The first statistical analysis on the fixation data investigated the fixation behavior in the first and the last block of the experiment (central fixation by exploring peripheral information and peripheral (focused) fixation on stimulus segments). The analysis showed a main effect for the factor “fixation” (F1,31 = 4.46, p = 0.04) and significant interactions of the factors “stimulus” and “fixation” (F1,31 = 7.08, p = 0.01) and of the factors “fixation” and “block” (F1,31 = 4.64, p = 0.03) as well as a significant interaction of the factors “stimulus,” “fixation,” and “group” (F1,31 = 4.34, p = 0.04). In general, the analysis showed higher fixation rates of the stimulus center (Table 2).
TABLE 2.
Stimulus type | Central | Stimulus segments | t-score | p | |
Gamer | Prototypes | 54.10 (5.43) | 45.89 (5.43) | 0.76 | 0.46 |
Exceptions | 71.68 (7.92) | 28.33 (7.92) | 2.74 | 0.02* | |
Non-gamer | Prototypes | 52.04 (5.16) | 47.96 (5.16) | 0.40 | 0.70 |
Exceptions | 54.17 (5.08) | 45.83 (5.07) | 0.82 | 0.42 |
t-scores and p-values refer to the statistical comparisons of central and stimulus segment-based fixations within the stimulus types. Data are presented as mean ± SEM; *p ≤ 0.05.

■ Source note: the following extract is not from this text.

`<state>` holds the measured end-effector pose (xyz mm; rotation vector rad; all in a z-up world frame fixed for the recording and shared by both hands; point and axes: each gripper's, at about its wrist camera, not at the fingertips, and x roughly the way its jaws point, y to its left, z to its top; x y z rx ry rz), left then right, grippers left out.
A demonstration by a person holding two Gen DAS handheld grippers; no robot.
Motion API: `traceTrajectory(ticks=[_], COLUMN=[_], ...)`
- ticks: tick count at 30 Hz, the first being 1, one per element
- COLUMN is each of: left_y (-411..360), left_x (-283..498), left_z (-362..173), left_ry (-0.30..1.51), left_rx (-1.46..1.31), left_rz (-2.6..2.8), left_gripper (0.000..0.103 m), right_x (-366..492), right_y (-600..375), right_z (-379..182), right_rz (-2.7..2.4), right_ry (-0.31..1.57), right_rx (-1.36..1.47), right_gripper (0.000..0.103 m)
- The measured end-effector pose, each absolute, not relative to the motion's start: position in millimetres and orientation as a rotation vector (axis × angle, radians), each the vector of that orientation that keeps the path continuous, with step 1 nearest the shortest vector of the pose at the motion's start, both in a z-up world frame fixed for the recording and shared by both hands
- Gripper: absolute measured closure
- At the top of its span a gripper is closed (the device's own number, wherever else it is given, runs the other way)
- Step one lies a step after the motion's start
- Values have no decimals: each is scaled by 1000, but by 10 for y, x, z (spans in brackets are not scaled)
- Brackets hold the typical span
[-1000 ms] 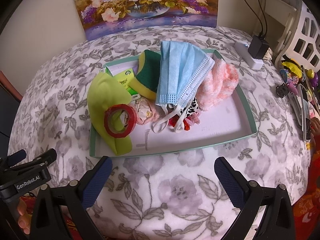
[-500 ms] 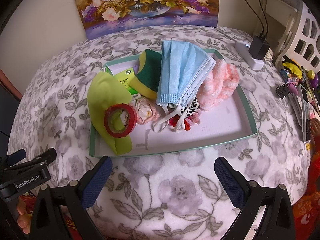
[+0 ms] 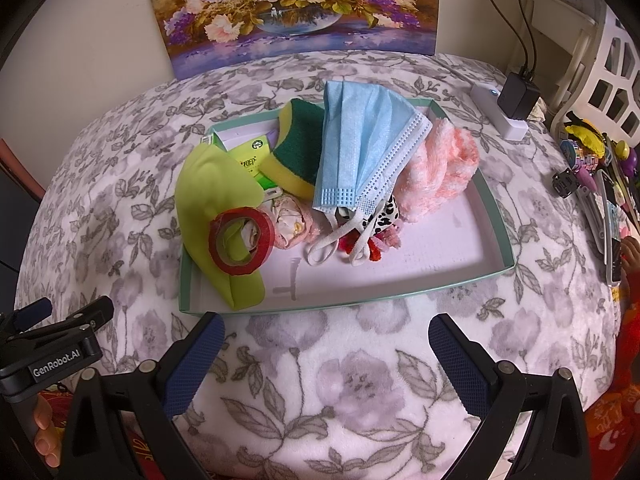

Subsequent paired comparisons revealed in the first block in total more fixations on the stimulus segments [t(32) = 2.13, p = 0.04, d = 0.37] and in the last block more fixations on the stimulus center [t(32) = −2.13, p = 0.04, d = 0.37]. Furthermore, the subsequent analyses yielded only for exceptions higher fixation rates of the stimulus center [exceptions: t(32) = 2.63, p = 0.01, d = 0.46; prototypes: t(32) = 0.83, p = 0.42]. In comparison to exceptions, the analysis showed for prototypes more fixations on the six stimulus segments [t(32) = 2.47, p = 0.01, d = 0.43]. Further subsequent analyses to resolve the interaction of the factors “stimulus,” “fixation,” and “group” revealed within the stimulus types that only action video gamers showed higher fixation rates on the center of exceptions than on the six stimulus segments of exceptions [t(15) = 2.74, p = 0.02, d = 0.69; see Table 2 and Figure 7].
The second statistical analysis of the fixation data, which focused on the fourth stimulus segment of the stimuli of the first category, did not yield significant results. However, the third analysis, which investigated the fixation rates on the fifth stimulus segment for stimuli from category 2, showed a significant interaction of the factors “stimulus” and “block” (F1,31 = 7.38, p = 0.01). Subsequent paired comparisons revealed for the last block with a small effect size significant more fixations on the fifth stimulus segment of exceptions [t(32) = −2.55; p = 0.01, d = 0.44].
A further analysis on the fixation data of the 4th/5th segment was performed by combining the data from categories 1 and 2. The analysis focused on the idea that fixation on these segments should be observed also in the non-exception trials reflecting some performance control. Results of this analysis yielded neither significant main effects nor a significant interaction (all p > 0.05).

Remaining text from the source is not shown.